The second ice cube was put in a place they thought it would melt.
They found a small puddle and lots of kids used the puddle. The secret of the puddle was not just that it was water, but it was water with lots of ice melt in it! This was just next to the door the custodian uses for his outdoor equipment and he'd dropped some ice melt when he was working this morning.
We tested this out with two more cubes - one with ice melt poured on it and the other with nothing. The cube on the right has the ice melt on it and is making quite a puddle.
We lucked out that it was snowing today. We grabbed some small rectangles of black paper and magnifying glasses. We checked out some of the snow flakes we saw. Most just looked like clumps of ice, but some had a bit of crystalline look to them.
If you want to do some further explorations with ice, here are some ideas:
Science words: bigger, smaller, colder, warmer, freeze, melt, absorb, crystal
Juice Pops – have kids mix frozen juice concentrate with warm water. Mix it until it is no longer frozen. Pour in to cups, add a Popsicle stick, and pop into the freezer. Check on them every 15 minutes or so and describe what you see.
When it is completely frozen, peel off the paper cup and look at the ice crystals. What do they look like? How do they taste?
If you liked this, try freezing other edible things like grapes and bananas. Try some frozen and at room temperature.
Grab your water color paints and go out to the snow. You can use melted snow for the water or wet the paint before going out. As you paint on the snow, the water will meld the colors and wick the paint away. After a few minutes, you will have a new canvas. You can also do with food colored water in a spray bottle or regular water bottle.

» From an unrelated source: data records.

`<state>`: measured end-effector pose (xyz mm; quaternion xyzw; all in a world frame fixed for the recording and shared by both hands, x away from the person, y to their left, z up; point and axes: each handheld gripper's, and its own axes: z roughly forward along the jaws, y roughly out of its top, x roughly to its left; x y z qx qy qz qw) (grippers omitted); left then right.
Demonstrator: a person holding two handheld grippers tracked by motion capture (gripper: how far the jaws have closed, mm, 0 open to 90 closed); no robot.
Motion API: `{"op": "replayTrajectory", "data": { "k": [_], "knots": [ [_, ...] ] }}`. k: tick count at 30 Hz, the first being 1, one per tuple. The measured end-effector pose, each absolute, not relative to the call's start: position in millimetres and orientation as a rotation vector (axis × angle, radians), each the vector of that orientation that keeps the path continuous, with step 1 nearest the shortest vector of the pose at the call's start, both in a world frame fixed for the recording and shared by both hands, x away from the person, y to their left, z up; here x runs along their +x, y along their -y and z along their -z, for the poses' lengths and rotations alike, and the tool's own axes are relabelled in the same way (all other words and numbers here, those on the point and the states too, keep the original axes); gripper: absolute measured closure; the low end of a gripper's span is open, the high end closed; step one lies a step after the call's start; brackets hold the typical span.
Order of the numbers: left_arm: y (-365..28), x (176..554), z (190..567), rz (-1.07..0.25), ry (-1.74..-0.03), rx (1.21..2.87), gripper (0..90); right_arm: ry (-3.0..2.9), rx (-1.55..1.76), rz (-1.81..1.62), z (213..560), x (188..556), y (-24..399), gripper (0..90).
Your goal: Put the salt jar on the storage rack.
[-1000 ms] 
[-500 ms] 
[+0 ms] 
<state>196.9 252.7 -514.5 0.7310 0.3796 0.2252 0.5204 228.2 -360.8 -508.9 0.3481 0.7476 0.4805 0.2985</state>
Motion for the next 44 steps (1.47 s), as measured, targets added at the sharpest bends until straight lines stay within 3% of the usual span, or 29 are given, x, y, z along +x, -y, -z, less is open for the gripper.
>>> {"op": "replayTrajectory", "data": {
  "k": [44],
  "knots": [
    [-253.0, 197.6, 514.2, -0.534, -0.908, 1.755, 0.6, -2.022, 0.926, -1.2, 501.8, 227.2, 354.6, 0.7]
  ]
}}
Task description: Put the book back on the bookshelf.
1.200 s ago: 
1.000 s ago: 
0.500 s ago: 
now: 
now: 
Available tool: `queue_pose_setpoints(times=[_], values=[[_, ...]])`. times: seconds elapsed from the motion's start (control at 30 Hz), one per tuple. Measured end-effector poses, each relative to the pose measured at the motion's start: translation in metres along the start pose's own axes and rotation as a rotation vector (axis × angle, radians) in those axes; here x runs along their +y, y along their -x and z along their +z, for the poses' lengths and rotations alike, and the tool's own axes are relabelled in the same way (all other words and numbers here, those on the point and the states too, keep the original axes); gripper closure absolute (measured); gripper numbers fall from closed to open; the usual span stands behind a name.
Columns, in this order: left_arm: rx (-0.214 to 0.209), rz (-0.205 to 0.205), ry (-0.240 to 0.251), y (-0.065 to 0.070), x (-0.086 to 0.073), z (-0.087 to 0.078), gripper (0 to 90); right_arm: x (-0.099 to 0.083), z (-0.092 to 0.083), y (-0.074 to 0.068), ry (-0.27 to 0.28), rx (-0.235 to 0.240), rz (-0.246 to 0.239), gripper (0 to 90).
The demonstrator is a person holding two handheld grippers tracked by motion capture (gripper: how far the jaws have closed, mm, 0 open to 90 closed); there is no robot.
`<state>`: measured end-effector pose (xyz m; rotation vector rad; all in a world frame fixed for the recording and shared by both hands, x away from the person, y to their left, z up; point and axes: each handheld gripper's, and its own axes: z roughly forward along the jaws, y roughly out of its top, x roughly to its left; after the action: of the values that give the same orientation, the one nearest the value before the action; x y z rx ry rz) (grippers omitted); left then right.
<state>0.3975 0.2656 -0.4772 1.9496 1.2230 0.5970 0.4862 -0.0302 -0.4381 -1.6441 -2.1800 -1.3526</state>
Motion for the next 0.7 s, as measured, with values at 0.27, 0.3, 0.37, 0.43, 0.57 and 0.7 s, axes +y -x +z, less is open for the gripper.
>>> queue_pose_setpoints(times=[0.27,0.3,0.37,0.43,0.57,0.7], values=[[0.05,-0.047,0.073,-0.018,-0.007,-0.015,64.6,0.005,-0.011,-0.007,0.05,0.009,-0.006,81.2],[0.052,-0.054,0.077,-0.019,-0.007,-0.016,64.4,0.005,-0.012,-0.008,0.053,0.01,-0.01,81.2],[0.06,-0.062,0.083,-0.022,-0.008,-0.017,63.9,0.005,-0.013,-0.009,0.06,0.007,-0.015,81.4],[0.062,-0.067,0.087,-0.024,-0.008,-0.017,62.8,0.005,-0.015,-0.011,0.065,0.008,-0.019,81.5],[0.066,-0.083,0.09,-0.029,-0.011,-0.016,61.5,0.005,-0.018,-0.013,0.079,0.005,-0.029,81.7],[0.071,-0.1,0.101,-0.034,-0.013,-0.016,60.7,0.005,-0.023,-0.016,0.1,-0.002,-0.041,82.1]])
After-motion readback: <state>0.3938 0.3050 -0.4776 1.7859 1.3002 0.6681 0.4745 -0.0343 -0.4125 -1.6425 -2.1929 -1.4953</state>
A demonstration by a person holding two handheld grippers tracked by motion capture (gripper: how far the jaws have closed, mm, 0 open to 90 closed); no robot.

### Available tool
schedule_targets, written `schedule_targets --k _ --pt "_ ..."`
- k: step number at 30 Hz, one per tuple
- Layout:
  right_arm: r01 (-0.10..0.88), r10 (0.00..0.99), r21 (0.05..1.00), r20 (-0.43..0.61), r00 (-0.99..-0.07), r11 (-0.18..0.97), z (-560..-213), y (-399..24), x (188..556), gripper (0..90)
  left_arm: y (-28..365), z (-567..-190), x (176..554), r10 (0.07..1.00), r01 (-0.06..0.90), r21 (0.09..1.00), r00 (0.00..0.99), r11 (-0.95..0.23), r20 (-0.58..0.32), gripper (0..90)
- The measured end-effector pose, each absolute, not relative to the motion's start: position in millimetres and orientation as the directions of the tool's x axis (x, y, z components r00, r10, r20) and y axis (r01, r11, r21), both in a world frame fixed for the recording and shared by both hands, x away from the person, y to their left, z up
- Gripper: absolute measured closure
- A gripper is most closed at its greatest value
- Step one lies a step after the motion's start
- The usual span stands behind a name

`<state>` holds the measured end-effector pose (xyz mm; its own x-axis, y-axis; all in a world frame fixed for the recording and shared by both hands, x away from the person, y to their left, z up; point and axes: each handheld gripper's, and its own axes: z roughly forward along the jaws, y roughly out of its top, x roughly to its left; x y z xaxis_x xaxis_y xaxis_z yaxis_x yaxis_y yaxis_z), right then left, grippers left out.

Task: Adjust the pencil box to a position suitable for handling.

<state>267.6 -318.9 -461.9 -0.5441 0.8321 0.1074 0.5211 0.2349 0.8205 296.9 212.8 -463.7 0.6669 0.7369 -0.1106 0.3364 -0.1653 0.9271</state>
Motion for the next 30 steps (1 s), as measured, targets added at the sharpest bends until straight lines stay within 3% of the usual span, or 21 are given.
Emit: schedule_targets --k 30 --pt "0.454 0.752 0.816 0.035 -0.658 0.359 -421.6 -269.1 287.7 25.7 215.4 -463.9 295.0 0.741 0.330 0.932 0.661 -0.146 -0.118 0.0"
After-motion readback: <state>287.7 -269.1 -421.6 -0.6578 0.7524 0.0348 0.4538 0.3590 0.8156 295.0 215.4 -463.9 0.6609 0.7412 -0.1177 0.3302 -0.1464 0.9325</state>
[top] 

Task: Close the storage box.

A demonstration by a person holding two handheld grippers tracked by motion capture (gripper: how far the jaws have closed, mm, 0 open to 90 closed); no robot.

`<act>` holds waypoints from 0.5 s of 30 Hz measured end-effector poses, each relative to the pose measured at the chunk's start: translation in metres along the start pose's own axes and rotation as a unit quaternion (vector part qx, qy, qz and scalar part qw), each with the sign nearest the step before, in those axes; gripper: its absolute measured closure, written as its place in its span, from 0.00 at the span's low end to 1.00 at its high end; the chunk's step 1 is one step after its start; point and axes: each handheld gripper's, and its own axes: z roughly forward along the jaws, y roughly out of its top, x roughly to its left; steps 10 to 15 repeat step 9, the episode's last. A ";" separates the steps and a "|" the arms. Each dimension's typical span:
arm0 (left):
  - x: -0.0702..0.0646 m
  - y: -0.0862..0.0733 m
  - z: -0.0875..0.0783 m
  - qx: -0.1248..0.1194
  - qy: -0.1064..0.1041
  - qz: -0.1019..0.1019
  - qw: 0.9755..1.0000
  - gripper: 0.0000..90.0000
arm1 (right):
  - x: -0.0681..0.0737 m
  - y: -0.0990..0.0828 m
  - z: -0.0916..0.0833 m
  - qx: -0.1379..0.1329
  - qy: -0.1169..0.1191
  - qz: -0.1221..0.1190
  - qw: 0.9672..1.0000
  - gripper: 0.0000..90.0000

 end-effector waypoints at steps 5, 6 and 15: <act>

Fill balloons with water and freeze. Only fill so the balloon is about six inches in diameter. Suspend with a close pin from a shelf in the freezer so the balloon will freeze round. Remove the latex and you have an ice ball. Put the round ice balls in a bath tub or wash tub and see how they move around. You can have races with ice balls.
Put a black piece of paper in the freezer. Next time it snows, take the black paper out and catch snow flakes. You can use a magnifying glass to observe them closely.
Fun winter books:
The Mitten by Jan Brett – discuss how different animals live in the winter, use ordinal numbers (first, second, third, etc.), and repeating patterns. Check out www.janbrett.com for more mitten activities and pictures of the animals that you can use to make patterns or reenact the story.